GETTING LUCKY IS NOW AVAILABLE!
I'm so excited to finally release the second book in the Portland Pioneers series, GETTING LUCKY.
Noah Fox’s life is changing. Ever since he was hit in the head by a pitch, nothing has been the same. Fighting daily headaches and the growing fear that his baseball career is over, Noah goes in search of the woman who once loved and left him.
BUT HE REFUSES TO STOP SWINGING.
What he finds in the tiny town of Sand Point is nothing he could have ever expected. A trained chef and a certified “foodie,” Maggie May King has been perfectly content to devote the last three years of her life to running her baby, the Sand Point Café. Noah’s never met anyone less awed by his good looks or his celebrity, and even though she’s the last person he should be befriending, he finds himself seduced by Maggie’s sweetness and her even sweeter orange rolls.

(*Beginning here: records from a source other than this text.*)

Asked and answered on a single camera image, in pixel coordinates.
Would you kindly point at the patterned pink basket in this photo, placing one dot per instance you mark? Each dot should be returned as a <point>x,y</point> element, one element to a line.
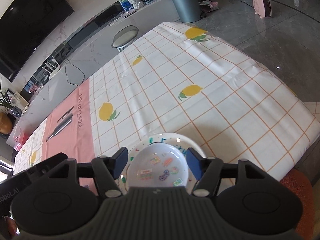
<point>209,6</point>

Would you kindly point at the white marble tv cabinet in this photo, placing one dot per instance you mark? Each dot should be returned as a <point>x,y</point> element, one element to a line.
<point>105,52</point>

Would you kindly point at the white router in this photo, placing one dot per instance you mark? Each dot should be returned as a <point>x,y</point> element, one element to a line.
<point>52,67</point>

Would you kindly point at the black television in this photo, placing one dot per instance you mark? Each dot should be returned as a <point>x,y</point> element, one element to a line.
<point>27,22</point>

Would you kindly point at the pink storage box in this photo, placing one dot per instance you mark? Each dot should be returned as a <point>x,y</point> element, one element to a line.
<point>21,141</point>

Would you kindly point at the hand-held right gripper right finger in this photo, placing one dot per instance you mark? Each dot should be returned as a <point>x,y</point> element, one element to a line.
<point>193,165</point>

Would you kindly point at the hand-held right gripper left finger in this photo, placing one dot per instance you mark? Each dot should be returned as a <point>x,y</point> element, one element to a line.
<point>120,163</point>

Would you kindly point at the orange rug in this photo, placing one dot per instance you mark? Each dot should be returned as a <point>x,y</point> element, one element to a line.
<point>297,185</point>

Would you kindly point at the white stool with grey seat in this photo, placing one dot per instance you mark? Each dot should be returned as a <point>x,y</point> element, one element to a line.
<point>125,36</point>

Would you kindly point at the pink space heater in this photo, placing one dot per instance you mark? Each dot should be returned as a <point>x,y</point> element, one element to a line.
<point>261,5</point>

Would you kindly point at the grey trash can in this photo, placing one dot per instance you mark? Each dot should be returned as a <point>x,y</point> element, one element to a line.
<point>183,3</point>

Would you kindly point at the dark glass vase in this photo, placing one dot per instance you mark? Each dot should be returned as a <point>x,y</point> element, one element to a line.
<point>16,112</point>

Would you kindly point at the green leafy plant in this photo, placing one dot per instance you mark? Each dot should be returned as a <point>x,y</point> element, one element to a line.
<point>5,97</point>

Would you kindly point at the white photo frame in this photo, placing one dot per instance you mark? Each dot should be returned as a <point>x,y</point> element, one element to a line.
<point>19,100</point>

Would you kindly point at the golden round vase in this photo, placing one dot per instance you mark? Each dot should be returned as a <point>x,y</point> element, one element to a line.
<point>5,123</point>

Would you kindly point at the white lemon print tablecloth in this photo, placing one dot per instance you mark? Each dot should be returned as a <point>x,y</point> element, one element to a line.
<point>200,105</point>

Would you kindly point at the white woven basket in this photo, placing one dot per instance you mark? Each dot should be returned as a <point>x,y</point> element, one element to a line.
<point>137,2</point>

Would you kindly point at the small white printed dish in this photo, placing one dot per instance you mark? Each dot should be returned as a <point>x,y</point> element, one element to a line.
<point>155,160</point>

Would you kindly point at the large white printed plate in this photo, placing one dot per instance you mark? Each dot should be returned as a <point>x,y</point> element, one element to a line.
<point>175,138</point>

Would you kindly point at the pink table mat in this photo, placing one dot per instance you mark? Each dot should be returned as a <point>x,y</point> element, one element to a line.
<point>65,130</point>

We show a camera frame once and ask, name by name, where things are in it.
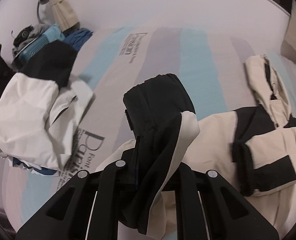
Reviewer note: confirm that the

BEHIND THE STORY: When I published The Lucky Charm, all I had of Getting Lucky was the setup of Noah Fox's injury and a wild, crazy idea that maybe the last person he should be interested turns out to be the ONLY person he's interested in.
What can I say? Apparently I love making things difficult for myself.
By the way, that will totally be written on my tombstone: "Beth: making things difficult for herself since 1984."
I also made the crazy, ambitious choice to try to write this book in four months. Yes, I know some people write like four books in four months. Unfortunately I own this whole other business and I don't think my clients would have been very happy if I disappeared into my writing cave. I don't think my fiance would be very happy either.
I've talked about some of the struggles I had writing The Lucky Charm, which in all its iterations took me about 2 and a half years to finish. So four months was pretty ambitious. My worst fear was getting to the end of the draft and realizing it all had to be different.
But guess what! You learn so much writing your first book. So many, many things to avoid. So many things you keep saying to yourself, "I wish I'd done this differently." Getting Lucky was my opportunity to make good on the learning experience, and this book practically wrote itself.
Noah was so fun to delve into--a little bit more melancholy at first than he was in The Lucky Charm--and Maggie May was a breath of fresh air. I didn't actually end up putting this in the book, but Maggie May's mom is definitely a huge Rod Stewart fan, and yes, that is where she got her name!
An Excerpt from GETTING LUCKY:
Noah Fox was practically holding a press conference in her Café. Apparently word had spread overnight that a famous baseball player had arrived in Sand Point and this was apparently the most exciting thing anyone had experienced in years, because the awed expressions on everyone’s faces was just plain sickening.
Unsurprisingly, he was eating up the attention, smiling and laughing like he was just like them, but he wasn’t, Maggie inwardly raged. She stomped right up to his stupid, hot self and poked him hard in the arm. She resolutely ignored how firm and muscley his biceps felt.
“I hear you’d like to talk to me,” she said when he turned to her.
“Oh, Maggie. Just the woman I wanted to see,” he said with so much transparent delight she wanted to smack it right off that ridiculously handsome face. No man should look that good, she thought rebelliously, it was unfair to the rest of the mortal world.
“My office,” she spit out, and walked off, weaving between the tables and slack-jawed customers, not even bothering to glance behind to see if he’d followed her.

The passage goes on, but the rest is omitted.